# See 'yall!



## GrassFarmerGalloway (Mar 25, 2009)

Goin' on vacation for six days.  See ya then!


----------



## Farmer Kitty (Mar 25, 2009)

Don't scare me like that!

Have a good vacation and we'll see you when you get back.


----------



## GrassFarmerGalloway (Mar 25, 2009)

Farmer Kitty said:
			
		

> Don't scare me like that!
> 
> Have a good vacation and we'll see you when you get back.
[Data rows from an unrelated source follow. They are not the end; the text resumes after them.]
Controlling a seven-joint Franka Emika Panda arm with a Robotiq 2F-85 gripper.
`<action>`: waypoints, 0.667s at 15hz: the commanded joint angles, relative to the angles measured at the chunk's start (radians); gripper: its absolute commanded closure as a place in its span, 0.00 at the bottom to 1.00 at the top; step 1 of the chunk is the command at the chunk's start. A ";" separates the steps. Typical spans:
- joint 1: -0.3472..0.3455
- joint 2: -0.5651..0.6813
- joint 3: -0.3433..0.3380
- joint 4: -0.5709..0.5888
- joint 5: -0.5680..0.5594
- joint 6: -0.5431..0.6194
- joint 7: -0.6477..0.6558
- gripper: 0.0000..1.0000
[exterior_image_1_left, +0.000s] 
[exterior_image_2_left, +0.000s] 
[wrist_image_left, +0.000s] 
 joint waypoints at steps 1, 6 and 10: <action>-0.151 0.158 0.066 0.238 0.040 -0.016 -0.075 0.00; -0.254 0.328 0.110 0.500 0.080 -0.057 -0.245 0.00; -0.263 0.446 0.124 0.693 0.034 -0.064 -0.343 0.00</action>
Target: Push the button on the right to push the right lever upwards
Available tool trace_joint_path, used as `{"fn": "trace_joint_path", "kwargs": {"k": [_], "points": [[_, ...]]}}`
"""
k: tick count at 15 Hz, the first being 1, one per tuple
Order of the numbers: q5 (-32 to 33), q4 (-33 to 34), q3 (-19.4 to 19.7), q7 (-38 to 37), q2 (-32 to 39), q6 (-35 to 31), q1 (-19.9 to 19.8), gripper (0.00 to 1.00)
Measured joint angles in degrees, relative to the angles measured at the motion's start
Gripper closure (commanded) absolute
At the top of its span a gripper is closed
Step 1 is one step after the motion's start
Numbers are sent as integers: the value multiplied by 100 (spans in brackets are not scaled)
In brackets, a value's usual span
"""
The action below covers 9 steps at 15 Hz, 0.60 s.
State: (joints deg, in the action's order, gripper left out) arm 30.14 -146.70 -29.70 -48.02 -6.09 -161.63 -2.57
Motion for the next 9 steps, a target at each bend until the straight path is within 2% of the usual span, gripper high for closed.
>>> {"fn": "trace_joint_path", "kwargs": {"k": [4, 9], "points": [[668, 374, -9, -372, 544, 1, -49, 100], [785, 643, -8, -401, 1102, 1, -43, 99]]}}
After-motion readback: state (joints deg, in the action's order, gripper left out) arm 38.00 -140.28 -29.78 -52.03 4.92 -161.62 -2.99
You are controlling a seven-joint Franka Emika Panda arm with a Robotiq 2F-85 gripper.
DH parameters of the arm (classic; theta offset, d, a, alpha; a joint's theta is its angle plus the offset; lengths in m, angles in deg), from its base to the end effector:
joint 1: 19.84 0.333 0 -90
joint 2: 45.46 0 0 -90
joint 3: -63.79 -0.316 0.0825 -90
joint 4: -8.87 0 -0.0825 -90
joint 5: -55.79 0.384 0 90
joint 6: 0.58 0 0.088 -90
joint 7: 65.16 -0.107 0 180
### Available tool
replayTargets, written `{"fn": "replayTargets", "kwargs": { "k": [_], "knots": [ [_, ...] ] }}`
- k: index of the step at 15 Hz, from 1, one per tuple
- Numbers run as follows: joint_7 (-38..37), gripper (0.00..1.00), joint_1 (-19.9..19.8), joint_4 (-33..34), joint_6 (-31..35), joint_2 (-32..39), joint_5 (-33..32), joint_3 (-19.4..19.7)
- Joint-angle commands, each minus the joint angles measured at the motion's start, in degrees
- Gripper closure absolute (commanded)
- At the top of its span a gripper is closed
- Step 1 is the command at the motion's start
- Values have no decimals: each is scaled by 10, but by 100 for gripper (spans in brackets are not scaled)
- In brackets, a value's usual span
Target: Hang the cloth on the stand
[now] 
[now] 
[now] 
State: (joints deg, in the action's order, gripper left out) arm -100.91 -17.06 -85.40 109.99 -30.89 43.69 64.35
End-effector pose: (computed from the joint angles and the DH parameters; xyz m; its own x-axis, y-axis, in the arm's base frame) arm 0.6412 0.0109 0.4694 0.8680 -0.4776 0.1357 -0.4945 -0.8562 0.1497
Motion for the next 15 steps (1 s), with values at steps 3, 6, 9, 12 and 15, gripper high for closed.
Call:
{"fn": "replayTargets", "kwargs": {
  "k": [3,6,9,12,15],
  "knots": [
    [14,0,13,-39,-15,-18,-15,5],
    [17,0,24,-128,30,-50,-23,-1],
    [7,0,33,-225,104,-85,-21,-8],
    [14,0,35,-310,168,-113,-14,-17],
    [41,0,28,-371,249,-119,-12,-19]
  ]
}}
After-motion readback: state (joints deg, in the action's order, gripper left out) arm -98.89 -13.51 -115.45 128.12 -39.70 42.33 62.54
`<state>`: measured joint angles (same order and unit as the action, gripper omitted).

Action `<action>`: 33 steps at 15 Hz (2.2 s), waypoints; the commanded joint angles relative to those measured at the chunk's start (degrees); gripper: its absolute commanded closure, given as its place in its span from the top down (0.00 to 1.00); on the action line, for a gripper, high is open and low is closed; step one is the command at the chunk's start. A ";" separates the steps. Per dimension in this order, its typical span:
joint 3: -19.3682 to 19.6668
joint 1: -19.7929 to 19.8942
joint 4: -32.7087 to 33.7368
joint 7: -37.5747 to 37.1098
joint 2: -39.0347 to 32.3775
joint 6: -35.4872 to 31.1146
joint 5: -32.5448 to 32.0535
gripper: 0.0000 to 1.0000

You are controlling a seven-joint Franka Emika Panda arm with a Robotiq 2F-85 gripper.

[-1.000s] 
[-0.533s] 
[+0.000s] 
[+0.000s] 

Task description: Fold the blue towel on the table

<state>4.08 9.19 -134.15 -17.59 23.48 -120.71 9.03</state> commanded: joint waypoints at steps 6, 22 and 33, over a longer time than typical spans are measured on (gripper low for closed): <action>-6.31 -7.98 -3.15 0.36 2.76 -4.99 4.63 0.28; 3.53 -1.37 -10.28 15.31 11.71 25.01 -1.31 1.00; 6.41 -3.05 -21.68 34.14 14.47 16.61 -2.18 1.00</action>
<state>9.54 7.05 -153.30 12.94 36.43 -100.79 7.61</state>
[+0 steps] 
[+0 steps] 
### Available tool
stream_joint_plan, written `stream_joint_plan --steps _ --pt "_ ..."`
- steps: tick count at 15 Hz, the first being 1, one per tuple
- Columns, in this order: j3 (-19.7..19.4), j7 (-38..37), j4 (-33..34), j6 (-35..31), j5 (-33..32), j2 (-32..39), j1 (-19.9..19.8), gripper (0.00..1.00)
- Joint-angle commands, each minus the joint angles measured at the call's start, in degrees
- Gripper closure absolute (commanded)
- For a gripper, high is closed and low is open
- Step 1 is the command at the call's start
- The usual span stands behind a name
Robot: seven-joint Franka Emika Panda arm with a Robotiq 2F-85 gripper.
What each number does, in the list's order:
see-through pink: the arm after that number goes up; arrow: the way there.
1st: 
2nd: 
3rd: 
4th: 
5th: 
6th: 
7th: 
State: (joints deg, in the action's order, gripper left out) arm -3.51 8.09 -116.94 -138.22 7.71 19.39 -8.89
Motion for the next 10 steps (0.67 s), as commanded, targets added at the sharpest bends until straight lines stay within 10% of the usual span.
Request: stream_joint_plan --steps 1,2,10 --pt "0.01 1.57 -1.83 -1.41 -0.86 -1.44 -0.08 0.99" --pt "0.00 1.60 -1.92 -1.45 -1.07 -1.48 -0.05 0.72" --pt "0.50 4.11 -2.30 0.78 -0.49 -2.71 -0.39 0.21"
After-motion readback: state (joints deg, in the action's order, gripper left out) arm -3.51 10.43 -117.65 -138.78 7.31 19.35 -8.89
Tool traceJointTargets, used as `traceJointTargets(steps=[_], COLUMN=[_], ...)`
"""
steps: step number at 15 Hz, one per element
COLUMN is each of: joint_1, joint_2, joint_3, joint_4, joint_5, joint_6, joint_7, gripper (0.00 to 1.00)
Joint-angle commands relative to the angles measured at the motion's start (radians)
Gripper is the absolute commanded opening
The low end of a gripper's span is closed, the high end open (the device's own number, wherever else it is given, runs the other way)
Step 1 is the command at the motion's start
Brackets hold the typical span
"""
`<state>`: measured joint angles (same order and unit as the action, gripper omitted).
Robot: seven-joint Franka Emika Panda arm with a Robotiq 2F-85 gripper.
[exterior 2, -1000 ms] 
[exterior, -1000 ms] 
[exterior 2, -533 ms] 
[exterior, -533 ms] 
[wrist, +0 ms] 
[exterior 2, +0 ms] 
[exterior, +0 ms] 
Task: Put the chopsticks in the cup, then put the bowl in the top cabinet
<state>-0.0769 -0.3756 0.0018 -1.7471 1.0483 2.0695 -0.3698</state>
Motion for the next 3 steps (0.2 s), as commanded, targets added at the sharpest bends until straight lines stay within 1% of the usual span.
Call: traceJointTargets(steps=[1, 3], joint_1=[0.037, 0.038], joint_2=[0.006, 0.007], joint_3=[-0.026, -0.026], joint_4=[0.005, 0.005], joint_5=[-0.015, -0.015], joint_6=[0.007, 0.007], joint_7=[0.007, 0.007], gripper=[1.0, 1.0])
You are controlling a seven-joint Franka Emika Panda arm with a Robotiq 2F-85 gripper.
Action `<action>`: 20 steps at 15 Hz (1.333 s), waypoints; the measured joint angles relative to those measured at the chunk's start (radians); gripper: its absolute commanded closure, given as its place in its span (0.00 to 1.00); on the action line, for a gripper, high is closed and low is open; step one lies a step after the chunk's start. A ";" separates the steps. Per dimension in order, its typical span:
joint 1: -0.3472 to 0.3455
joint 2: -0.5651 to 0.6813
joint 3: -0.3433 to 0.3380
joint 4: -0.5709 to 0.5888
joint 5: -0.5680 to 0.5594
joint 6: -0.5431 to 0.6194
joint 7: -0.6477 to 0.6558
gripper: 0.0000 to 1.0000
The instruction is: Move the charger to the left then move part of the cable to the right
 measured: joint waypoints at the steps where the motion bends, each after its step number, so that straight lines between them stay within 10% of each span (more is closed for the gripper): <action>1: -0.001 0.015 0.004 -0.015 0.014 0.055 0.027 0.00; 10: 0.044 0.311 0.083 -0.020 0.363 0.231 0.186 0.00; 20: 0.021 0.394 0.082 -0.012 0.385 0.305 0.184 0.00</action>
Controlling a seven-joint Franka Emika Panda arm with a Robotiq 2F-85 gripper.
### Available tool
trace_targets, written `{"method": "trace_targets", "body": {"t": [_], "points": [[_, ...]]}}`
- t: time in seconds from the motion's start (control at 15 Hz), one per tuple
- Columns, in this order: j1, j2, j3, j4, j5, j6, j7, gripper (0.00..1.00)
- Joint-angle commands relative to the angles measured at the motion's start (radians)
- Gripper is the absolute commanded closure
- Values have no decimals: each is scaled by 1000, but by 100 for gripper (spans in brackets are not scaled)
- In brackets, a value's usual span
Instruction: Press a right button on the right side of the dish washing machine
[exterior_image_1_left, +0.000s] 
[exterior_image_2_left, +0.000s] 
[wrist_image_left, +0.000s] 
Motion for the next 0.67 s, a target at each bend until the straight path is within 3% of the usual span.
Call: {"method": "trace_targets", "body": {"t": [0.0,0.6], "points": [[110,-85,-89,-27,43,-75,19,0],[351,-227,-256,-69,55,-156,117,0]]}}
LOL, did you think I was leaving the forum?!



  I'm sorry!


----------



## Farmer Kitty (Mar 25, 2009)

Yes, that's what I thought.


----------



## wynedot55 (Mar 25, 2009)

have a fun safe trip.


----------



## GrassFarmerGalloway (Mar 25, 2009)

Thank you, wynedot!

LOL, never!  I like it here too much!


----------



## Thewife (Mar 25, 2009)

Vacation?
I didn't think farmers got vacations!

Have fun!


----------



## GrassFarmerGalloway (Mar 25, 2009)

thewife said:
			
		

> Vacation?
> I didn't think farmers got vacations!
> 
> Have fun!


Thank you!

And just FYI, I'm not a farmer yet.  I'm too young to have my own farm.  I just help my parents.    I still get vacations.


----------



## Farmer Kitty (Mar 25, 2009)

thewife said:
			
		

> Vacation?
> I didn't think farmers got vacations!
> 
> Have fun!


If you recall I took a weekend off last fall. Left DH home and took a SIL and the girls and headed for another of the SIL's.


----------